**Stored items from a collection**
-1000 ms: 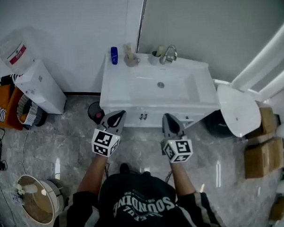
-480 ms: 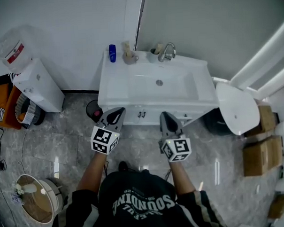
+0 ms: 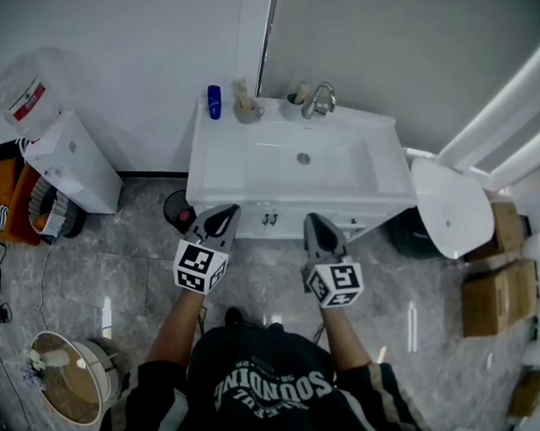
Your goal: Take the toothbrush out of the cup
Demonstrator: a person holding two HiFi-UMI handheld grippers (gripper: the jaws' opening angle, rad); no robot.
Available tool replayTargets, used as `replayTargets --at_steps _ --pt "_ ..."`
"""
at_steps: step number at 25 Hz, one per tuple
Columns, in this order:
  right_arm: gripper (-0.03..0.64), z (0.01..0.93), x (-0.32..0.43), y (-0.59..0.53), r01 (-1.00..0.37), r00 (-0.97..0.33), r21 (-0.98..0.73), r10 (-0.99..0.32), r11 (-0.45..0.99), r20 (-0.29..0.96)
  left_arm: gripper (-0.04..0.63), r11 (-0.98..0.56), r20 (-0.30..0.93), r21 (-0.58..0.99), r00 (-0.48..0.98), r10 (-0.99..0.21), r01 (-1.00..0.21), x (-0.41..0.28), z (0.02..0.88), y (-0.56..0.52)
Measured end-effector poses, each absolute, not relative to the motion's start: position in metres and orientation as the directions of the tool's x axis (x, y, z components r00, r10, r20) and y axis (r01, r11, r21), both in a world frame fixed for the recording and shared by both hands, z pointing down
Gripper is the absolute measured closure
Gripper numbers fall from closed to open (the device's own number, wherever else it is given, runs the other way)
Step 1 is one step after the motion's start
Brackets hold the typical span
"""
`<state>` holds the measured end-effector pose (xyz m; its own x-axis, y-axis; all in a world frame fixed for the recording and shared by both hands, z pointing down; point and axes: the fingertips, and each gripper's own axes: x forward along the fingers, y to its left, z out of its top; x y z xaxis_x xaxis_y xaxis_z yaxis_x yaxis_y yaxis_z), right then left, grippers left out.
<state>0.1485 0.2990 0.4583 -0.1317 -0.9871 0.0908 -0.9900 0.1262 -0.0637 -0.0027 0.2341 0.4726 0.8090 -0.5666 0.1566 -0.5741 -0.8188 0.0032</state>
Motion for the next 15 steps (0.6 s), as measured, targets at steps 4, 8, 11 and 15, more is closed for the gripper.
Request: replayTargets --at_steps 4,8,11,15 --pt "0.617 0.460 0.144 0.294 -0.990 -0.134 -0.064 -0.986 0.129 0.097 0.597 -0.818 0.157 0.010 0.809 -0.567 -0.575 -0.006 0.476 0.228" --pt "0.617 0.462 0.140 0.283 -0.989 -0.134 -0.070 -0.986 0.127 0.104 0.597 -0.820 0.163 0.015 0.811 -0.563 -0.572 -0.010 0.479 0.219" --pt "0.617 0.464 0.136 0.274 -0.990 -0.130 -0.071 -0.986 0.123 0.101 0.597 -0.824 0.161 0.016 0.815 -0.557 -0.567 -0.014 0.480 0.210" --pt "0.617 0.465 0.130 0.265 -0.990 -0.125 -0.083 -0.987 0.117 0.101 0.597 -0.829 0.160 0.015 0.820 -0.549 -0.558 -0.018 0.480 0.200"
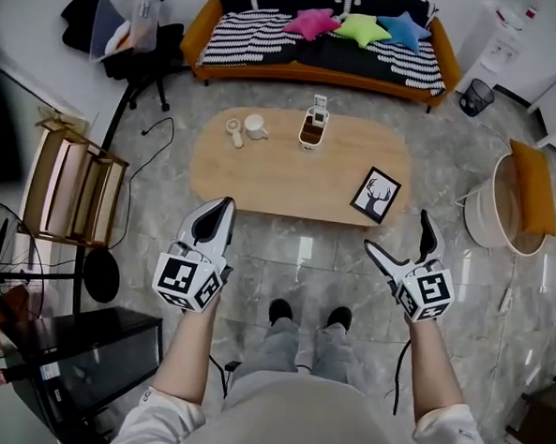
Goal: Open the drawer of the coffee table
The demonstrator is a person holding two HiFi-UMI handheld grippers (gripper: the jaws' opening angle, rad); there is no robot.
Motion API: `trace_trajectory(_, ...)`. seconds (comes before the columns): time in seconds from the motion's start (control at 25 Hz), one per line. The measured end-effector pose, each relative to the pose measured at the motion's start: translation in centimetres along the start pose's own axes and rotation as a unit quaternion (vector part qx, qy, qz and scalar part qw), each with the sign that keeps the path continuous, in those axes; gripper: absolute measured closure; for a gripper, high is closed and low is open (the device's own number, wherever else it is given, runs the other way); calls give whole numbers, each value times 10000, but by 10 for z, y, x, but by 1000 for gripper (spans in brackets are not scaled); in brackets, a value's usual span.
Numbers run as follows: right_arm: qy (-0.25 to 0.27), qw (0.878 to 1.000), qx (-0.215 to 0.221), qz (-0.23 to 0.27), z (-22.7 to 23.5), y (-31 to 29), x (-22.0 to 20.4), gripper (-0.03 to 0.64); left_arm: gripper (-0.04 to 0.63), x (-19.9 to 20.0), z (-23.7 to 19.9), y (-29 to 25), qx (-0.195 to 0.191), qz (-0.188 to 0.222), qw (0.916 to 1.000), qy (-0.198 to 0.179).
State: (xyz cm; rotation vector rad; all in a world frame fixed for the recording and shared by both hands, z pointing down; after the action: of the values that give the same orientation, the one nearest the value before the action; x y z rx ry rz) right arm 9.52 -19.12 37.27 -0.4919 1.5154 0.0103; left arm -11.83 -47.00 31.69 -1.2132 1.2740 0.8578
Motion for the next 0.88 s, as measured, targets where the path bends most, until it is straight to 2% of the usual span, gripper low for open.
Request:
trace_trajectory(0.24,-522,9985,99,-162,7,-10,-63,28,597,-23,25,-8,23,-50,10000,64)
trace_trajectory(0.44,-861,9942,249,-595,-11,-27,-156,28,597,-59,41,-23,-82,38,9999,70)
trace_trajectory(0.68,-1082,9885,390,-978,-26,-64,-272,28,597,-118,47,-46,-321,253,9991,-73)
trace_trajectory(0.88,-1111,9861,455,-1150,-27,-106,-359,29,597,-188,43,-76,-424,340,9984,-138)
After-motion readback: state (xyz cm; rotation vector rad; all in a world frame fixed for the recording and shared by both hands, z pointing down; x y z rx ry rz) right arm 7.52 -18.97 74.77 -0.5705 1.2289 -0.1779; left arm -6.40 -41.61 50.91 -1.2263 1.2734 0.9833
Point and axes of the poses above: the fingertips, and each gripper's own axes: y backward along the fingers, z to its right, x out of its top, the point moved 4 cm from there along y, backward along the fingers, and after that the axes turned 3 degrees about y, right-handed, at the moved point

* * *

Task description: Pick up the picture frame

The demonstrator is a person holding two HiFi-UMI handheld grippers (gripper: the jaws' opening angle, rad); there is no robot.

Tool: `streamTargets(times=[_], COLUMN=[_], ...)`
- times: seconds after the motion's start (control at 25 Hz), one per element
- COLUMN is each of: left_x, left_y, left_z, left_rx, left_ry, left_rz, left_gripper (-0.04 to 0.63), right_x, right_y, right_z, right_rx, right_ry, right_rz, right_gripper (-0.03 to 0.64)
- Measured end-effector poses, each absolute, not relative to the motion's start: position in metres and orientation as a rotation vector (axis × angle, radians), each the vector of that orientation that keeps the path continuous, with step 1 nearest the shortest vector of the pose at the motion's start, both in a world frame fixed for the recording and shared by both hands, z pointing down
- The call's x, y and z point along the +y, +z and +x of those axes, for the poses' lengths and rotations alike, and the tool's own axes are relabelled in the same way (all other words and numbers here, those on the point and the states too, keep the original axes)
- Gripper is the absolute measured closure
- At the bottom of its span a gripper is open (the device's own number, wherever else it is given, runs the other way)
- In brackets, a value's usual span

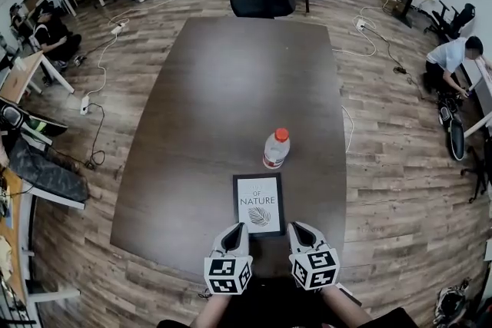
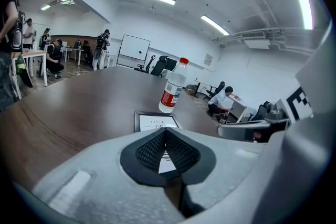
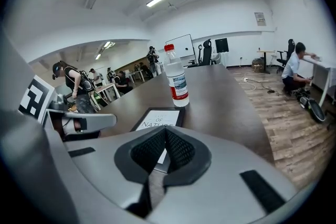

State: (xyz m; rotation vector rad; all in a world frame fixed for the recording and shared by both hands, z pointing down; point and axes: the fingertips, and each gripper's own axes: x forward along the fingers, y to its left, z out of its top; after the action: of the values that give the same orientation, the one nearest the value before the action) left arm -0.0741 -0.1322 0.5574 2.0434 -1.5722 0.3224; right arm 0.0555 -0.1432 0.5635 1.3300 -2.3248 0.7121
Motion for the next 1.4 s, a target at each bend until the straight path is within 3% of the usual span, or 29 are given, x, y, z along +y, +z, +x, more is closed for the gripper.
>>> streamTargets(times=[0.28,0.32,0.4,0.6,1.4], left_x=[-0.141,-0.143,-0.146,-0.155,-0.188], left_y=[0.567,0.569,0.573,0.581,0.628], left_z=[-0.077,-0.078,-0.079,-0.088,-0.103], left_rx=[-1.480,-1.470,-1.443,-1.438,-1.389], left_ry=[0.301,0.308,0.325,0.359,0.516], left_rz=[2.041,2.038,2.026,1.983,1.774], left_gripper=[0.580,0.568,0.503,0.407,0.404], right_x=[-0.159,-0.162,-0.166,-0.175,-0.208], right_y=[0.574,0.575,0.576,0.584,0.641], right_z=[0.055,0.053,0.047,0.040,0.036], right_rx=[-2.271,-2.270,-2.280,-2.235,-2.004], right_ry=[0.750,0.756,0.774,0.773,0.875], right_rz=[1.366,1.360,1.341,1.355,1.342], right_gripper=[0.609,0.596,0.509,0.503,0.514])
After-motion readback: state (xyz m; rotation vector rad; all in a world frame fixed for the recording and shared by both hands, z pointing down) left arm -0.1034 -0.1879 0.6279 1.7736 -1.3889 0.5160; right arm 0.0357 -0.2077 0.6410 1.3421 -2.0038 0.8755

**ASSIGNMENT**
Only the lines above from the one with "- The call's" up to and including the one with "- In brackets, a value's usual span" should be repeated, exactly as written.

**FINISHED EXERCISE**
- The call's x, y and z point along the +y, +z and +x of those axes, for the poses' lengths and rotations alike, and the tool's own axes are relabelled in the same way (all other words and numbers here, those on the point and the states too, keep the original axes)
- Gripper is the absolute measured closure
- At the bottom of its span a gripper is open (the device's own number, wherever else it is given, runs the other way)
- In brackets, a value's usual span

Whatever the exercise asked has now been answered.